Work order: Pull each line holding the word "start" from the data.
** Dataset content follows **
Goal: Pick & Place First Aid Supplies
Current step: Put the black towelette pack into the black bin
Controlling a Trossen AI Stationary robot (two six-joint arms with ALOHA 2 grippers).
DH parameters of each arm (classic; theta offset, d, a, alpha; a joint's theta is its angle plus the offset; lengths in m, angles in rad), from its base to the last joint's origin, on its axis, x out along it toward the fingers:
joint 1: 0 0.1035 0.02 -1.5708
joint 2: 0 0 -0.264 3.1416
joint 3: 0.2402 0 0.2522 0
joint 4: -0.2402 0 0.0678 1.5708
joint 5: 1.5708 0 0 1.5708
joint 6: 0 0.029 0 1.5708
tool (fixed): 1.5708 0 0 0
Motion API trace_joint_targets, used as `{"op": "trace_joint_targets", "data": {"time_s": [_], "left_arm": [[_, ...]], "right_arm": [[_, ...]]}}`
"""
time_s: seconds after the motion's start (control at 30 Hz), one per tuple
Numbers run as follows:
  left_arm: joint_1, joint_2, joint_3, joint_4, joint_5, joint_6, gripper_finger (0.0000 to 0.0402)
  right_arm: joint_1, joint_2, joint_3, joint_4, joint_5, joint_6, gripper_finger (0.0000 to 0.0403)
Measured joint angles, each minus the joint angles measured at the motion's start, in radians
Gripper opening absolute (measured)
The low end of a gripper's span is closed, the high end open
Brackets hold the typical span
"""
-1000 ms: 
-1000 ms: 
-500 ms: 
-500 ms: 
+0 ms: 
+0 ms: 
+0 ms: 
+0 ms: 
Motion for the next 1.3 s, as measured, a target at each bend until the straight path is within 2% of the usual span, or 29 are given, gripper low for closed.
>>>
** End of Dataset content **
Solution:
time_s: seconds after the motion's start (control at 30 Hz), one per tuple
Measured joint angles, each minus the joint angles measured at the motion's start, in radians

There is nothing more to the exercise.